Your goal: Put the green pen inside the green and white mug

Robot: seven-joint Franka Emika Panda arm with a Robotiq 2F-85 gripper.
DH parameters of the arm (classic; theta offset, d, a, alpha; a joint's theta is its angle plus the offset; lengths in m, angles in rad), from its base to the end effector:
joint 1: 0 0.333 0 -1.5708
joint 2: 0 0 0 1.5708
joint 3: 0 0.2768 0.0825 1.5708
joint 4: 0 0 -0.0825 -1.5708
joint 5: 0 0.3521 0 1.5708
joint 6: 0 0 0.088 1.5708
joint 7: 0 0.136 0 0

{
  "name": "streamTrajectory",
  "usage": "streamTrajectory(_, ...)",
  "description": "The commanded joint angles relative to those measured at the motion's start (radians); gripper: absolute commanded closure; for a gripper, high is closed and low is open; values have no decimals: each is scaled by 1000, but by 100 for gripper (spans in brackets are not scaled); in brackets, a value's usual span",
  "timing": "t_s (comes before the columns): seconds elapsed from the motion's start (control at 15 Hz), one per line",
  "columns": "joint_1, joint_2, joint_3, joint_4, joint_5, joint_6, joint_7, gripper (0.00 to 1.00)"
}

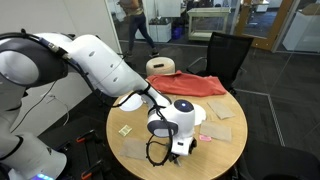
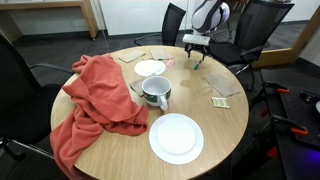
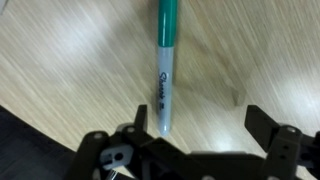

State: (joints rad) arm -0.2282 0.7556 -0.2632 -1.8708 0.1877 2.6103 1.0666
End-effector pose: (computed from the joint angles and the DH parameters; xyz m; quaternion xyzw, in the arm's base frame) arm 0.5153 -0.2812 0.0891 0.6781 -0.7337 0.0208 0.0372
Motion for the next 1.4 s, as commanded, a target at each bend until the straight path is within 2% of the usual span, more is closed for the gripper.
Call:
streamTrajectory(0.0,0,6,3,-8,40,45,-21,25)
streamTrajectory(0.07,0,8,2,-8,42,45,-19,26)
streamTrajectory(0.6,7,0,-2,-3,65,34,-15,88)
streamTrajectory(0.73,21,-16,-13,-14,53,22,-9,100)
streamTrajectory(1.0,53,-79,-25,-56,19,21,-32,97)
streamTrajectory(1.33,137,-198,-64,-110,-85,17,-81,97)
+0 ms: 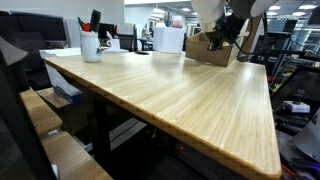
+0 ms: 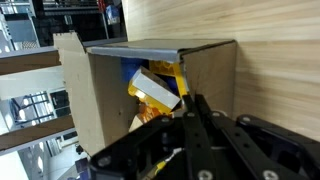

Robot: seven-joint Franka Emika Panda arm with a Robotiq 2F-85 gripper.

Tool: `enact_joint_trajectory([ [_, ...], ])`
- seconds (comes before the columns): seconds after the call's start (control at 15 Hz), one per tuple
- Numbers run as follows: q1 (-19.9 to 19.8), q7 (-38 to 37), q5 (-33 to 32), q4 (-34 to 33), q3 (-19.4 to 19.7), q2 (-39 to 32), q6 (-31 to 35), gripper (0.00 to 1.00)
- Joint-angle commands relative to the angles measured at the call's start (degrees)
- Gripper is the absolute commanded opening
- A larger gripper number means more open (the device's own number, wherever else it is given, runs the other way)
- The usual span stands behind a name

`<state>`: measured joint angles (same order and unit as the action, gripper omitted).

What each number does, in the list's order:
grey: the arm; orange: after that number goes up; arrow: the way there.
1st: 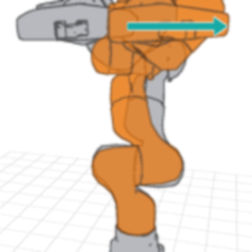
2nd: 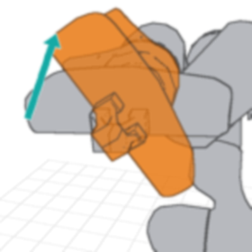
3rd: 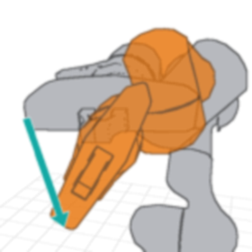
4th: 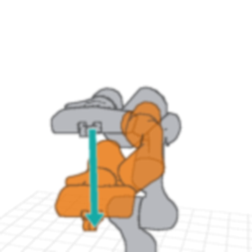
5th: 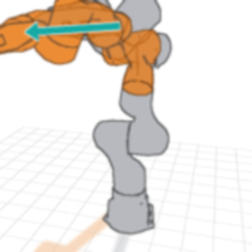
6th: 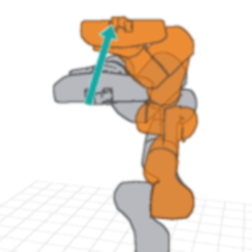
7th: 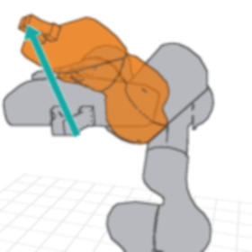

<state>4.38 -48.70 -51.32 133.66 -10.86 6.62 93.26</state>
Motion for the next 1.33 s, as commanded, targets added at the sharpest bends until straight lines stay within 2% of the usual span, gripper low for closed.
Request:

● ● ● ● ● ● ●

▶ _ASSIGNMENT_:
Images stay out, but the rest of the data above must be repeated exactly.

▶ _EXERCISE RESULT_:
Your goal: Put the green pen inside the green and white mug

Robot: seven-joint Franka Emika Panda arm with a Robotiq 2F-85 gripper.
DH parameters of the arm (classic; theta offset, d, a, alpha; a joint's theta is its angle plus the offset; lengths in m, angles in rad), from its base to the end effector:
joint 1: 0 0.333 0 -1.5708
joint 2: 0 0 0 1.5708
joint 3: 0 0.2768 0.0825 1.5708
joint 4: 0 0 -0.0825 -1.5708
joint 5: 0 0.3521 0 1.5708
joint 6: 0 0 0.088 1.5708
joint 7: 0 0.136 0 0

{
  "name": "streamTrajectory",
  "usage": "streamTrajectory(_, ...)",
  "description": "The commanded joint angles relative to those measured at the motion's start (radians); gripper: absolute commanded closure; for a gripper, high is closed and low is open; values have no decimals: each is scaled by 1000, but by 100 for gripper (spans in brackets are not scaled); in brackets, a value's usual span",
  "timing": "t_s (comes before the columns): seconds elapsed from the motion's start (control at 15 Hz), one per line",
  "columns": "joint_1, joint_2, joint_3, joint_4, joint_5, joint_6, joint_7, gripper (0.00 to 1.00)"
}


State: (joints rad) arm -0.2282 0.7556 -0.2632 -1.8708 0.1877 2.6103 1.0666
End-effector pose: (computed from the joint angles and the DH parameters; xyz m; quaternion xyzw, in the arm's base frame) arm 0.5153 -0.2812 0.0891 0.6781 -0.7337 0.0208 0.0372
Motion for the next 1.4 s, as commanded, a target at each bend until the straight path is within 2% of the usual span, more is closed for the gripper.
Call:
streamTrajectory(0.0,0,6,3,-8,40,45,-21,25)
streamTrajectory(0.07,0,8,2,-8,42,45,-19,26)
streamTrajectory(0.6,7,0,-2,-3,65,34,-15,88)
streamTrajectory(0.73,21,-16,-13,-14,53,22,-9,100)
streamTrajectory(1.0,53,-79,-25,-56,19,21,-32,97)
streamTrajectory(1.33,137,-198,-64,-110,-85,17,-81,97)
+0 ms: 
+0 ms: 

Robot: seven-joint Franka Emika Panda arm with a Robotiq 2F-85 gripper.

Tool: `enact_joint_trajectory([ [_, ...], ])`
- seconds (comes before the columns): seconds after the call's start (control at 15 Hz), one per tuple
- Numbers run as follows: q1 (-19.9 to 19.8), q7 (-38 to 37), q5 (-33 to 32), q4 (-34 to 33), q3 (-19.4 to 19.7), q2 (-39 to 32), q6 (-31 to 35), gripper (0.00 to 1.00)
- Joint-angle commands relative to the angles measured at the call's start (degrees)
- Gripper is the absolute commanded opening
- A larger gripper number means more open (the device's own number, wherever else it is given, runs the other way)
- The usual span stands behind a name

`<state>`: measured joint angles (same order and unit as the action, gripper omitted).

What each number does, in the list's order:
grey: the arm; orange: after that number goes up; arrow: the way there.
1st: 
2nd: 
3rd: 
4th: 
5th: 
6th: 
7th: 

<state>4.38 -48.70 -51.32 133.66 -10.86 6.62 93.26</state>
Motion for the next 1.33 s, as commanded, targets added at the sharpest bends until straight lines stay within 2% of the usual span, gripper low for closed.
Request:

The output above is the complete answer.